I recently ran across a blog article from a certified financial planner. In the article he described a situation where a 28 year old man with $5,000 in credit card debt and no heirs was sold a $200,000 whole life policy. The financial planner mentions term life as the best solution in this situation. However, his analysis relies on too many assumptions, including an assumption that disability will not occur. According to the US Centers for Disease Control and Prevention (CDC), 1 in 4 adult Americans will suffer from disability. The financial planner picked the cheapest term policy he could find when doing his analysis. The cheapest term policies typically don’t include living benefits. A living benefit provides an income stream to insureds if they become disabled. Cheap term policies may also lack valuable riders like the waiver of premium for disability rider, where the insurance company pays premiums for a disabled insured. People who become disabled are often unable to pay premiums, so living benefits are critically important. Don’t automatically go with the cheapest option.
I will agree with the financial planner that whole life wasn’t the best solution, but term life wasn’t either. A better solution would have been indexed universal life. With this type of policy, the insured could have paid the minimum premiums for a short time while he was paying down credit card debt. After the credit card debt is paid off, the insured can increase his premium payments (universal life offers flexible payments).
Another problem I have with the analysis is the assumption that sufficient funds will be available after a term policy expires, therefore a new life insurance policy won’t be needed. Even with careful financial planning, there’s still a chance of not having enough money. At the very least, people should fund their final expenses with a permanent life insurance policy. I’m not talking about a large policy; just something large enough to cover end of life expenses. If you don’t like the idea of paying premiums for the rest of your life, there is a special type of policy called limited pay whole life that allows you to pay off a policy in 10 years. After 10 years there are no more payments to make, and the policy stays in force forever.

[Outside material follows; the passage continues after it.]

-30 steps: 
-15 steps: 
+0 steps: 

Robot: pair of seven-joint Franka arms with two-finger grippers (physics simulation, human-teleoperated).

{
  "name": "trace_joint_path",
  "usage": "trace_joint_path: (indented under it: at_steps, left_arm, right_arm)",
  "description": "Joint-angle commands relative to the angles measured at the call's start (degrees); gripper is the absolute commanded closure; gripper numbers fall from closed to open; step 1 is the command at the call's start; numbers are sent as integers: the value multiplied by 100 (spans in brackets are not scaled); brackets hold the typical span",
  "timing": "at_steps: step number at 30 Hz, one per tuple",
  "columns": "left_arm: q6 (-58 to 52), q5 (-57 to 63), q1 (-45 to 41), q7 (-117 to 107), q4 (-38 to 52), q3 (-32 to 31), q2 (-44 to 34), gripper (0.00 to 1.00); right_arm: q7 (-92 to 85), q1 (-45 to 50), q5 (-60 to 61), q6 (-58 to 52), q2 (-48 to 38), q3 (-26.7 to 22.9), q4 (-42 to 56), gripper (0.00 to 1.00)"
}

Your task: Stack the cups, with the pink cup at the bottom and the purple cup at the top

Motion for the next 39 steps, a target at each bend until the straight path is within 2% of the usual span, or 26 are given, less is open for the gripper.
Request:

The great thing about being young is the number of options available. This applies to whole life insurance as well. I will discuss four whole life options for young adults: simplified issue whole life, fully underwritten whole life, limited pay whole life, and single premium.
Simplified issue whole life is the easiest to sign up for. Only a handful of underwriting questions are asked and most of the time you have an underwriting decision before the agent walks out the door. This type of policy is highly recommended for seniors, but young people usually have better options.
Fully underwritten plans are good for young adults, but not for older adults. Of course this is a generalization. There are certain circumstances where I would recommend the opposite. Fully underwritten doesn’t always mean medical exams. There are no medical exams if the policy is small enough. A physician statement might be required (a statement from your doctor claiming you are in good health). Physician statements don’t require any effort from the applicant, but they do slow down the underwriting process since doctors typically view physician statements as a low priority.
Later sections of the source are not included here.